■ Problem to solve
Repeat nothing but the line containing "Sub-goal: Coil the" and the lines that follow it, up to and including the last line of the data below.

■ Material provided
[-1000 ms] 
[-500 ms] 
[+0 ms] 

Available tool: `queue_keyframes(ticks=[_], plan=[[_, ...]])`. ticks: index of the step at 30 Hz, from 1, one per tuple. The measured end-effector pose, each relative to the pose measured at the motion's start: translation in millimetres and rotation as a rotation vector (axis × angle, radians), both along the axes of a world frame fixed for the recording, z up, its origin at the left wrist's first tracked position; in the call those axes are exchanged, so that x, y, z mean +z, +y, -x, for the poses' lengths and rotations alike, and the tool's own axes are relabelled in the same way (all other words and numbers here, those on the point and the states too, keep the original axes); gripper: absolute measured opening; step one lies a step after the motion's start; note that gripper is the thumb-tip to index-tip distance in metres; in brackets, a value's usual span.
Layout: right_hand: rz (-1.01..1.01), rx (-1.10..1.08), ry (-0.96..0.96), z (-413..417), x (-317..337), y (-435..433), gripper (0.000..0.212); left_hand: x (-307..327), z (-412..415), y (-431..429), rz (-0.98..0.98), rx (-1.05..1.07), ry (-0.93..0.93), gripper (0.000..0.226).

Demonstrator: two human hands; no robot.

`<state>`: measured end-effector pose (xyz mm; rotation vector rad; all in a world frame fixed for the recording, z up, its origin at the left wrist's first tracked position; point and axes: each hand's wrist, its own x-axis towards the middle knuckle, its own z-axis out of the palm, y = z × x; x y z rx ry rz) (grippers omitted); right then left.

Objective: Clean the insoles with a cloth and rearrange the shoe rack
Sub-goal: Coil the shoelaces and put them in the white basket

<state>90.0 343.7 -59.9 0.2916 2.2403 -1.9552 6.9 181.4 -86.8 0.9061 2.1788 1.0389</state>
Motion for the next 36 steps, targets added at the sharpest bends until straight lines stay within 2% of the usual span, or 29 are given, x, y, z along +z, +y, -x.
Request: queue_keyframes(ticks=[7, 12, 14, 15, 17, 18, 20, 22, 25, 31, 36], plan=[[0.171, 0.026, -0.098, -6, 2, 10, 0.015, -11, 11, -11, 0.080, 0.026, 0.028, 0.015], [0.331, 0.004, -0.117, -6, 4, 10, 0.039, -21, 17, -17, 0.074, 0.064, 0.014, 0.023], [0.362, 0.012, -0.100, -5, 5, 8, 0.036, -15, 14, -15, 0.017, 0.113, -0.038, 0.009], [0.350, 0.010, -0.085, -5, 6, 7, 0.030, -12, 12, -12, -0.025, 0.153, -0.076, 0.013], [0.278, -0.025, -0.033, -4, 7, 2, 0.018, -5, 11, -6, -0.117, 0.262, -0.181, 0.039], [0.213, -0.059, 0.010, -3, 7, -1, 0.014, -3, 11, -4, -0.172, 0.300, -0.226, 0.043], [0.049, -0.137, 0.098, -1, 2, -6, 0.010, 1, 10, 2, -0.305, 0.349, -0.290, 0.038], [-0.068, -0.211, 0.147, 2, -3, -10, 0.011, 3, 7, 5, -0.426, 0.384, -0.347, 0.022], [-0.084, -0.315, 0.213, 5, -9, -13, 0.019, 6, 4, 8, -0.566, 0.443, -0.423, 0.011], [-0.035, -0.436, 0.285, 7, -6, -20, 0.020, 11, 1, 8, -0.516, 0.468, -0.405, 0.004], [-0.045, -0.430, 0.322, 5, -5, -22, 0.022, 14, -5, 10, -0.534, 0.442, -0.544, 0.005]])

■ Task response
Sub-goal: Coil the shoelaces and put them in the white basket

<state>90.0 343.7 -59.9 0.2916 2.2403 -1.9552 6.9 181.4 -86.8 0.9061 2.1788 1.0389</state>
Motion for the next 36 steps, targets added at the sharpest bends until straight lines stay within 2% of the usual span, or 29 are given, x, y, z along +z, +y, -x.
Request: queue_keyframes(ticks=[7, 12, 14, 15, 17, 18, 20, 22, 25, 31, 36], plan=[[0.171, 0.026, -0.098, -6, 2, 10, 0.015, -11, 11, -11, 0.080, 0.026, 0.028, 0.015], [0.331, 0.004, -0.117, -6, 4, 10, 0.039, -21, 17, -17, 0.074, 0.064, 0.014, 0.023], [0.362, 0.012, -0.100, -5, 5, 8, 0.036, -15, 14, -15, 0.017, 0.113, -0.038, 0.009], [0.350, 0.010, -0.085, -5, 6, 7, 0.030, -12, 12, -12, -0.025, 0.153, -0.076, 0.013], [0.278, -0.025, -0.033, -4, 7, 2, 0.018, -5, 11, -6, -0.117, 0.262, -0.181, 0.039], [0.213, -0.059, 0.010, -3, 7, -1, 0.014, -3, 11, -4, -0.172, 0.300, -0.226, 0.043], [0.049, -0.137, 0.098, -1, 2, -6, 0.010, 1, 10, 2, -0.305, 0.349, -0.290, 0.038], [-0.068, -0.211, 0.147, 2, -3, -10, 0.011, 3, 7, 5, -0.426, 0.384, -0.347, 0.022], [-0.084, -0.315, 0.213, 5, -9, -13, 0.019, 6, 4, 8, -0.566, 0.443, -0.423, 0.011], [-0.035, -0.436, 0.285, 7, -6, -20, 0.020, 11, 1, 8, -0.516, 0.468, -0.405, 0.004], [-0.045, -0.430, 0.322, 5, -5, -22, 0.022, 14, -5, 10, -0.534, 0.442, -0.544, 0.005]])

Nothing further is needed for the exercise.